A max drawdown breach ends the account permanently. There is no recovery on a breached account. Reset options exist for evaluation accounts but not for funded accounts that have been breached. The drawdown floor is the single most important number to track in real time.
How do I monitor my max drawdown in real time on BreakoutProp?
BreakoutProp's dashboard displays current drawdown distance and floor in real time. On 2-Step, the dashboard reflects the HWM-implied floor as new peaks are set. Most traders also track the floor manually in a spreadsheet to verify the dashboard, especially on 2-Step where HWM ratchet timing matters.
Can I reset my BreakoutProp account if I breach drawdown?
Evaluation accounts have reset options available at additional cost. Funded accounts that breach are permanently closed. The reset price varies by plan and is typically a discount versus the original purchase. Check the BreakoutProp dashboard for current reset terms when an evaluation account breaches.
Does BreakoutProp offer larger account sizes with looser drawdown?
Pro offers $200K accounts that Classic does not, but at tighter drawdown (5 percent vs 6 percent). There is no BreakoutProp plan that combines very large account size with very loose drawdown. The trade-off is structural across the matrix.
What is the daily loss limit at BreakoutProp?
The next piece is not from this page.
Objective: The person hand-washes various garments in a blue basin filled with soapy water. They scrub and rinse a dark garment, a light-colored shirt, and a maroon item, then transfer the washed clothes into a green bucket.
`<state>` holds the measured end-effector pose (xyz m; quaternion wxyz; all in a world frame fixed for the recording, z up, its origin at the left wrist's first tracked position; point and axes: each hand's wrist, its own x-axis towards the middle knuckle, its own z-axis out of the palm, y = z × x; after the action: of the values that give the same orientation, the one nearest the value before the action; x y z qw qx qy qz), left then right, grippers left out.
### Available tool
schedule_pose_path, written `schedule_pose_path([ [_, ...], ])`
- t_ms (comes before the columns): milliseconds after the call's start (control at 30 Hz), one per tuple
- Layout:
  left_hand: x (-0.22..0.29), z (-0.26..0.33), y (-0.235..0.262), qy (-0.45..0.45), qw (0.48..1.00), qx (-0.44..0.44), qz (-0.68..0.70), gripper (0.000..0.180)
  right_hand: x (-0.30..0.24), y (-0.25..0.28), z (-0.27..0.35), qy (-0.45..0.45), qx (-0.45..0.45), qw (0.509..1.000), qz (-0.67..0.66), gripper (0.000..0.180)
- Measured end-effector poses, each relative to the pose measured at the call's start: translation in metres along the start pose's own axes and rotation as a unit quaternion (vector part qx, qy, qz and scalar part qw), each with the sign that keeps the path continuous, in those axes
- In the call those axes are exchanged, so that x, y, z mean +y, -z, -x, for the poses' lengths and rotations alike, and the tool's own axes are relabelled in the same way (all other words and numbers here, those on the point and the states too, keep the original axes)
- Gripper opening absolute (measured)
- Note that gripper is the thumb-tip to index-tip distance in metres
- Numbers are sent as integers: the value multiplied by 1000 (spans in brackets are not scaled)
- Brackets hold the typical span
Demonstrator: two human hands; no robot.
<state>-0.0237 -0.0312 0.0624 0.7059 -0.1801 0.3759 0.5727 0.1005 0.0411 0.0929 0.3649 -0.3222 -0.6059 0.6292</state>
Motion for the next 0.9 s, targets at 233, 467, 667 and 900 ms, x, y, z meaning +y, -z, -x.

The daily loss limit is a separate rule from max drawdown and resets at 00:30 UTC each calendar day. It caps the maximum loss a trader can take in a single session. Hitting the daily limit fails the day but does not permanently close the account unless max drawdown is also breached.
How does BreakoutProp's drawdown compare to FundedNext or FTMO?
FundedNext Stellar and FTMO use static drawdown with daily-limit pairing similar to BreakoutProp's 1-Step structure. BreakoutProp's distinctive feature is the parallel offering of static 1-Step and trailing 2-Step, letting traders self-select. Most peer firms force one drawdown model across all plans.